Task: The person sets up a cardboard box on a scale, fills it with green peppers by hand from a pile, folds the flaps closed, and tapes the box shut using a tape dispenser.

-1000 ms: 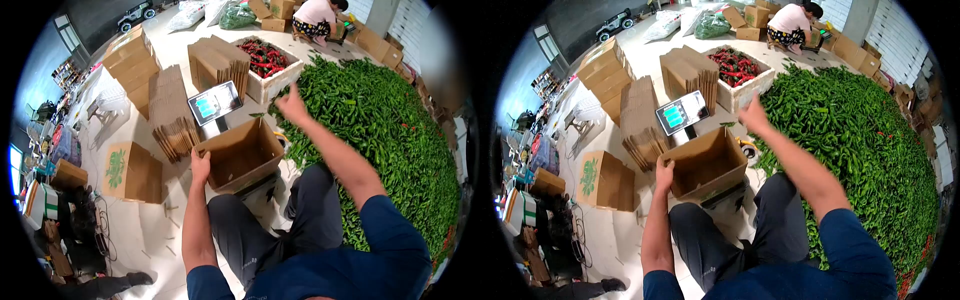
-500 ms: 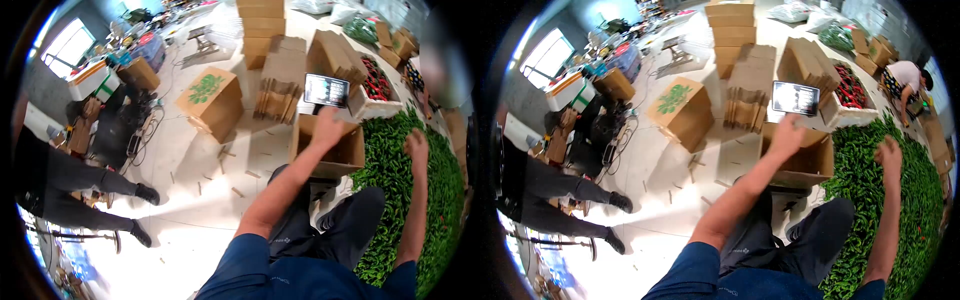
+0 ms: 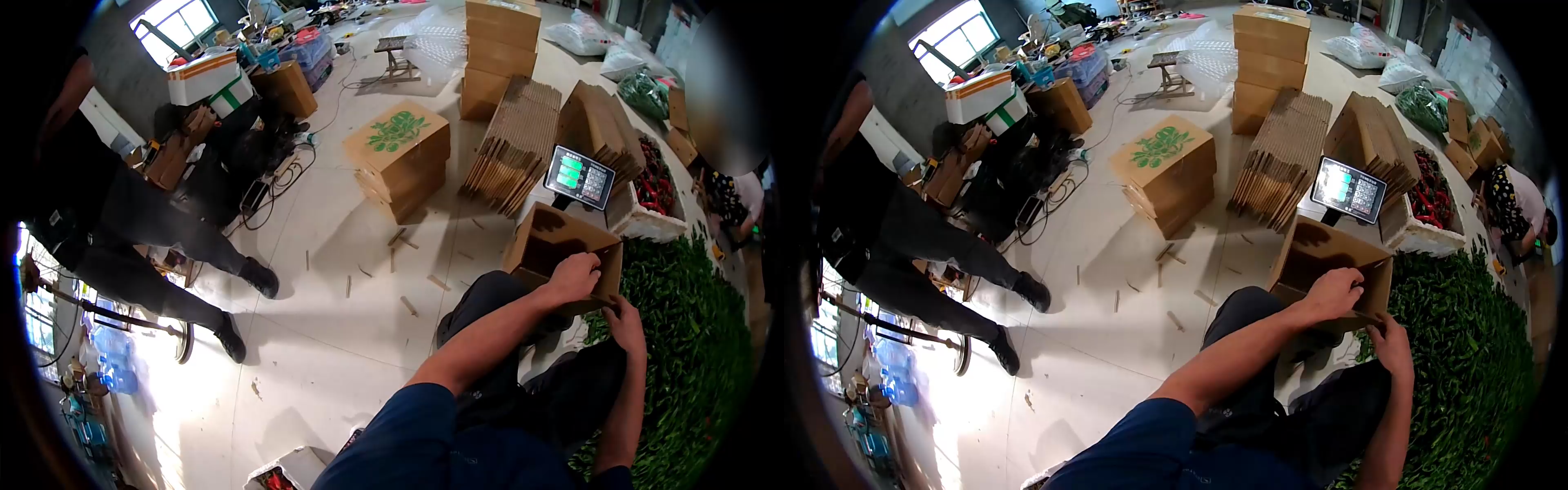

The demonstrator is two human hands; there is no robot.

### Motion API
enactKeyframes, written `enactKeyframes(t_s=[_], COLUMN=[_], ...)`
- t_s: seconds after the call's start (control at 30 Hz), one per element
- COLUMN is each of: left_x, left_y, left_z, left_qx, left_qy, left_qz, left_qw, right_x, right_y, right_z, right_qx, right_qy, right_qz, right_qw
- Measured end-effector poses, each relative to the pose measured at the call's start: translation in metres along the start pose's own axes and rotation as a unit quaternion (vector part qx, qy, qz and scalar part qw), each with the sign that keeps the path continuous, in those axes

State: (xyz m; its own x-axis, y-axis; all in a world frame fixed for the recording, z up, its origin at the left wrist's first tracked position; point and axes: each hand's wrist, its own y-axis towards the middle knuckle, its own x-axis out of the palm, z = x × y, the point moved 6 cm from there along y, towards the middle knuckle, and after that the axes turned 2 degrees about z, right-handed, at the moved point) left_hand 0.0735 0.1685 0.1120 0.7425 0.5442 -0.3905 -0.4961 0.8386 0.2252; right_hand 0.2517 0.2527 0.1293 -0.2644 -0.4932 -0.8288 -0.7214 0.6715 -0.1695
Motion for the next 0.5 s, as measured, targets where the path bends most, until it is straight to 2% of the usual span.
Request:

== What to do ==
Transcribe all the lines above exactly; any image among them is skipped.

== Exercise output ==
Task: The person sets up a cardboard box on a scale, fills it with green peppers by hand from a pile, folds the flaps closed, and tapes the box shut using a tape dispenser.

-1000 ms: 
-500 ms: 
+0 ms: 

The demonstrator is two human hands; there is no robot.

### Motion API
enactKeyframes, written `enactKeyframes(t_s=[_], COLUMN=[_], ...)`
- t_s: seconds after the call's start (control at 30 Hz), one per element
- COLUMN is each of: left_x, left_y, left_z, left_qx, left_qy, left_qz, left_qw, right_x, right_y, right_z, right_qx, right_qy, right_qz, right_qw
- Measured end-effector poses, each relative to the pose measured at the call's start: translation in metres along the start pose's own axes and rotation as a unit quaternion (vector part qx, qy, qz and scalar part qw), each with the sign that keeps the path continuous, in those axes

State: (xyz m; its own x-axis, y-axis; all in a world frame fixed for the recording, z up, its origin at the left wrist's first tracked position; point and axes: each hand's wrist, its own y-axis towards the middle knuckle, its own x-axis out of the palm, z = x × y, the point moved 6 cm from there along y, towards the middle knuckle, and after that the axes turned 2 degrees about z, right-handed, at the moved point) left_hand 0.0735 0.1685 0.1120 0.7425 0.5442 -0.3905 -0.4961 0.8386 0.2252; right_hand 0.2517 0.2527 0.1293 -0.2644 -0.4932 -0.8288 -0.7214 0.6715 -0.1695
Motion for the next 0.5 s, as measured, targets where the path bends most, until it is straight to 2% of the usual span.
Request:

That makes the output complete.